Stabilization of tryptophan hydroxylase 2 by l-phenylalanine-induced dimerization.

Tryptophan hydroxylase 2 (TPH2) catalyses the initial and rate-limiting step in the biosynthesis of serotonin， which is associated with a variety of disorders such as depression， obsessive compulsive disorder， and schizophrenia. Full-length TPH2 is poorly characterized due to low purification quantities caused by its inherent instability. Three truncated variants of human TPH2 (rc TPH2; regulatory and catalytic domain， NΔ47-rc TPH2; truncation of 47 residues in the N terminus of rc TPH2， and c TPH2; catalytic domain) were expressed， purified， and examined for changes in transition temperature， inactivation rate， and oligomeric state. c TPH2 displayed 14- and 11-fold higher half-lives compared to rc TPH2 and NΔ47-rc TPH2， respectively. Differential scanning calorimetry experiments demonstrated that this is caused by premature unfolding of the less stable regulatory domain. By differential scanning fluorimetry， the unfolding transitions of rc TPH2 and NΔ47-rc TPH2 are found to shift from polyphasic to apparent two-state by the addition of l-Trp or l-Phe.

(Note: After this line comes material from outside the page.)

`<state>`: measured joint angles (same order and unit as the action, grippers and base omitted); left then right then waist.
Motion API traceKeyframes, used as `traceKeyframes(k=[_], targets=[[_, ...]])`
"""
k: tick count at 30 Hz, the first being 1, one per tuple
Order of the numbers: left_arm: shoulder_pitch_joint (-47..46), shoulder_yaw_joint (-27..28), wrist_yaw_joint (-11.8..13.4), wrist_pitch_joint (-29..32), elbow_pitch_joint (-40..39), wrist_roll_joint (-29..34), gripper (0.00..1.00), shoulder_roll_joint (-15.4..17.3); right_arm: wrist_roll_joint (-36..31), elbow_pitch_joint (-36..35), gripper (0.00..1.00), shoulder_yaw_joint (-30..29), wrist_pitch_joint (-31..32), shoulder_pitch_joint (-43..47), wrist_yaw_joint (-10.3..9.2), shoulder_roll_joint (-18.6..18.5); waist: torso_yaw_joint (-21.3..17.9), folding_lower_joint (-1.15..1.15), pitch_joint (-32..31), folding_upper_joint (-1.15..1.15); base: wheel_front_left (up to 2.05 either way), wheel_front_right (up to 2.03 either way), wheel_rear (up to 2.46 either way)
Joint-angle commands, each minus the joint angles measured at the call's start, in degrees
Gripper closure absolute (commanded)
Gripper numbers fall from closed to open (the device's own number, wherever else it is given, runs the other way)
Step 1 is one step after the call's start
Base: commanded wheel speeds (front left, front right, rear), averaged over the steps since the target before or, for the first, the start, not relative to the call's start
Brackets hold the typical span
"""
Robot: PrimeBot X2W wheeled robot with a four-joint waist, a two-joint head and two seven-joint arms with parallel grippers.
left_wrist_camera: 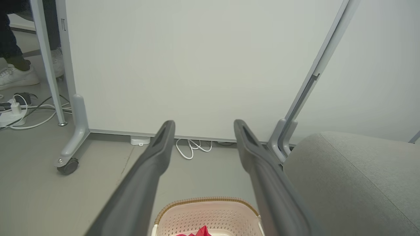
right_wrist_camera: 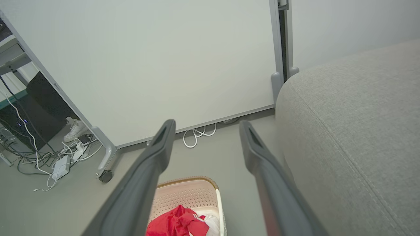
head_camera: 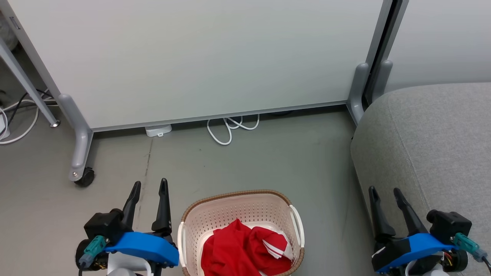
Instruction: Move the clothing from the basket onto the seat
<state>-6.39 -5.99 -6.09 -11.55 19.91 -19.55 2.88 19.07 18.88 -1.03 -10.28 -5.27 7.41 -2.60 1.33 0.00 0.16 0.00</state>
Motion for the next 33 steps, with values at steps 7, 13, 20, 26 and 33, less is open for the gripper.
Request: traceKeyframes(k=[7,13,20,26,33], targets=[[-1.48,-0.62,-0.26,-1.24,0.60,3.88,0.00,0.12,-4.32,0.02,0.00,-0.18,-1.11,-0.81,0.11,-0.40,0.32,0.00,-0.05,0.00,0.00,0.00,0.00],[-1.80,-1.09,-0.35,-1.88,1.05,6.64,0.00,0.11,-6.81,0.22,0.00,-0.06,-1.67,-0.84,0.12,-0.42,0.53,0.00,0.05,0.00,0.00,0.00,0.00],[-2.09,-1.33,-0.50,-2.70,1.33,9.50,0.00,0.12,-9.62,0.35,0.00,0.28,-2.39,-0.95,0.12,-0.43,0.59,0.00,0.20,0.00,0.00,0.00,0.00],[-2.14,-1.47,-0.50,-3.19,1.30,11.44,0.00,0.12,-11.70,0.42,0.00,0.32,-2.90,-1.06,0.10,-0.44,0.65,0.00,0.27,0.00,0.00,0.00,0.00],[-2.16,-1.22,-0.57,-3.74,1.29,12.94,0.00,0.10,-13.08,0.59,0.00,-0.04,-3.58,-1.19,0.09,-0.44,0.80,0.00,0.21,0.00,0.00,0.00,0.00]])
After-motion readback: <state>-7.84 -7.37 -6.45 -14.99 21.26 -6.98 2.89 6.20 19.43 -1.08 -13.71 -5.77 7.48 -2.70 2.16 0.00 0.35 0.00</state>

Analytical gel filtration revealed that rc TPH2 and NΔ47-rc TPH2 reside in a monomer-dimer equilibrium which is significantly shifted toward dimer in the presence of l-Phe. The dimerizing effect induced by l-Phe is accompanied by a stabilizing effect， which resulted in a threefold increase in half-lives of rc TPH2 and NΔ47-rc TPH2. Addition of l-Phe to the purification buffer significantly increases the purification yields， which will facilitate characterization of TPH2.